E. Jean Carroll's evidence begins in Trump defamation damages trial – USA TODAY

A chronicle of Donald Trump's Crimes or Allegations

E. Jean Carroll's evidence begins in Trump defamation damages trial – USA TODAY

NEW YORK — A federal judge threatened to bounce former President Donald Trump from the courtroom Wednesday after he ignored warnings to keep silent during testimony by writer E. Jean Carroll during a civil defamation trial.
“Mr. Trump, I hope I don’t have to consider excluding you from the trial,” Judge Lewis Kaplan told the 2024 Republican presidential frontrunner after Carroll’s lawyers complained that the jury could hear him disparaging the former advice columnist’s testimony. “I understand you’re probably eager for me to do that.”
“I would love it,” Trump growled back from the defense table.
“You just can’t control yourself in this circumstance, apparently,” Judge Kaplan replied.
“You can’t either,” said Trump.
Carroll, 80, claims Trump, 77, raped her in a department store dressing room almost 30 years ago.
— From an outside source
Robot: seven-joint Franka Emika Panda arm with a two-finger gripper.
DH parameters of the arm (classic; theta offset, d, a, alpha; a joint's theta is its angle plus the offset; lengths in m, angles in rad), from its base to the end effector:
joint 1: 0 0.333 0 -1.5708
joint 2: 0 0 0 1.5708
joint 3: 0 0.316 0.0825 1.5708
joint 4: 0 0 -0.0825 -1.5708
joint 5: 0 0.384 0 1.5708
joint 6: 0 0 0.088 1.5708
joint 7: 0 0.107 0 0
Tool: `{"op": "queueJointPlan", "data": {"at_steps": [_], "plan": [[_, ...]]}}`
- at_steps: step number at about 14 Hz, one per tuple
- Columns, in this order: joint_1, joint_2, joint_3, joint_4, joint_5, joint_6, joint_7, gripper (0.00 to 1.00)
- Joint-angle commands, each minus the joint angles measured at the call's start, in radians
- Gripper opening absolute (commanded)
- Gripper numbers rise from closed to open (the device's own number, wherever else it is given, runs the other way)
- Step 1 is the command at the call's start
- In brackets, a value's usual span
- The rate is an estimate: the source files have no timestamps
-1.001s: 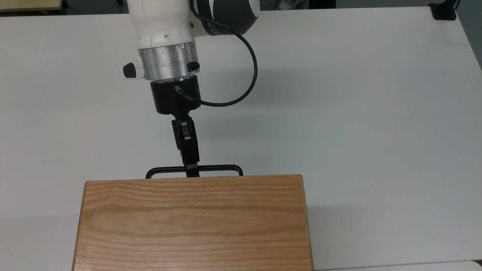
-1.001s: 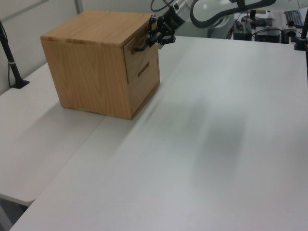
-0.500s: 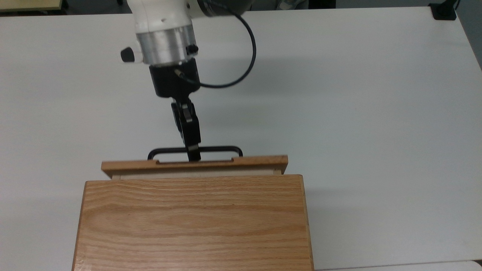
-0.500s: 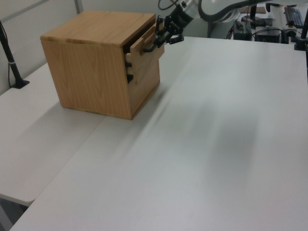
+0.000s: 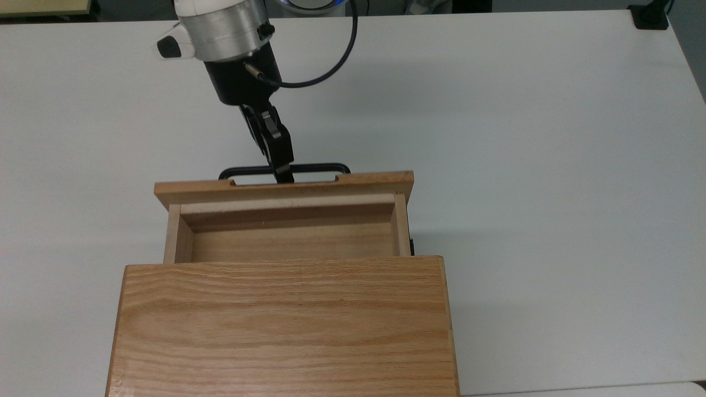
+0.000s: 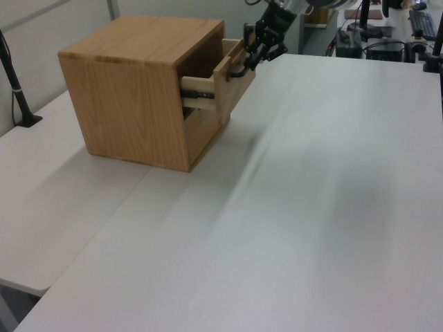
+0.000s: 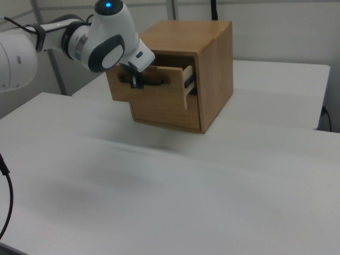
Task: Open the drawer by sliding it
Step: 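Pull the grasped handle straight out, sliding the upper drawer open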
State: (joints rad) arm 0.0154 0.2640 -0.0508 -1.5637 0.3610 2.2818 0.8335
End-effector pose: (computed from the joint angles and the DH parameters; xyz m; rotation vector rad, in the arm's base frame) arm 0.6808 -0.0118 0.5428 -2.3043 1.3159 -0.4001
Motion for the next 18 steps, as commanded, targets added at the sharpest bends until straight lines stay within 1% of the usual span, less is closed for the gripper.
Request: {"op": "queueJointPlan", "data": {"at_steps": [1,4,8,15,16,17,18], "plan": [[0.015,-0.106,0.019,-0.036,0.004,-0.134,-0.255,0.0],[0.003,-0.138,0.019,-0.035,0.004,-0.29,-0.362,0.0],[-0.006,-0.167,0.017,-0.035,0.004,-0.402,-0.428,0.0],[-0.009,-0.167,0.006,-0.03,0.004,-0.449,-0.452,0.0],[-0.021,-0.169,0.006,-0.029,0.006,-0.45,-0.442,0.11],[-0.023,-0.167,0.006,-0.029,0.009,-0.45,-0.439,0.81],[-0.025,-0.167,0.006,-0.029,0.007,-0.449,-0.435,1.0]]}}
The trial in lower Manhattan will determine what, if any, damages Trump might owe Carroll after he publicly denied her allegations in 2019 when he was president. In May, a federal jury found Trump liable for sexually abusing Carroll and for defaming her.
On Wednesday, Carroll told the jury that Trump’s attacks in June 2019, after she first went public with her allegations, led to an avalanche of abuse and threats. She said she physically ducked after reading the first emailed threat. “I thought I was gonna get shot,” Carroll said.
More:Jury finds Donald Trump liable in civil sex abuse case of E. Jean Carroll
Carroll’s lawyer Roberta Kaplan (no relation to the judge) led her through some of the threats she had received. One said the “penalty for lying about rape should be execution by hanging or firing squad,” while another said “stick a gun in your mouth and pull the trigger and send yourself to HELL.”
“I spent 50 years building a reputation,” Carroll said. “Now I’m known as a liar and wack job.”
A lawyer for Carroll complained to the judge at a morning break from testimony and again during a a lunch break that she could hear Trump making statements that shouldn’t be heard by the jury. The attorney, Shawn Crowley, said she overheard Trump say “It is a witch hunt. It really is a con job.” Some of the jurors, Crowley added, were sitting closer to Trump than she was.
Trump’s comments from the defense table, and Crowley’s protests, set the stage for his bitter exchange with Judge Kaplan.
Carroll’s team began the morning by offering testimony and evidence to support their case that Trump ruined her reputation and caused her to live in fear through his denials of sexually assaulting her.
Even as Trump made a courtroom appearance during jury selection on Tuesday, he continued to attack Carroll on his Truth Social platform as a woman with a “fake story” who is “seeking fame, fortune, and publicity.”
The ongoing attacks could come back to haunt him. Crowley raised them during opening statements Tuesday, saying there were 22 just that day as of her team’s last count and jurors should think about how much money it will take to make the “self-proclaimed billionaire” stop.
“It’s time to show him no one is above the law,” Crowley said.
More:No, Trump is not required to register as a sex offender after E. Jean Carroll case | Fact check
Trump’s team, for their part, characterized Carroll as an attention-seeker who herself is to blame for the negative attention and threats she’s received.
“She wants President Trump to pay for the risks she took,” Trump lawyer Alina Habba told the jurors Tuesday. “Her career has prospered and she has been thrust back into the limelight like she always wanted.”
The case ties back to two lengthy denials Trump made while president in 2019 after Carroll came forward publicly with allegations that he raped her in a department store dressing room. Trump called her allegations “a disgrace” and said “people should pay dearly for such false accusations.”
Crowley mirrored Trump’s own language when she spoke to the jury on Tuesday, saying it is now his turn to “pay dearly for what he’s done.”
In May, a jury found Trump liable for sexually abusing Carroll, though it didn’t find him liable for rape. He was ordered to pay a combined $5 million for the abuse and for a defamatory statement he made in 2022, when he called Carroll a “con job.”
More:‘We are not the liars. He is’: Trump #MeToo accuser reacts to E. Jean Carroll verdict
Judge Kaplan has ruled Trump isn’t allowed to argue to the current jurors that he didn’t assault Carroll in light of that May verdict. Instead, the trial is restricted to determining what if any damages he must pay for harm caused by the 2019 statements and to deter Trump from ongoing defamatory attacks against Carroll.
Trump has stated he plans to attend the trial and “explain I don’t know who the hell she is.” Kaplan denied Trump’s request for a delay to the trial in light of funeral arrangements for Melania Trump’s mother, but did say Trump could have until Monday to testify even if other aspects of the trial conclude this week.
After sitting in the courtroom during jury selection Tuesday, Trump traveled to New Hampshire for a campaign rally.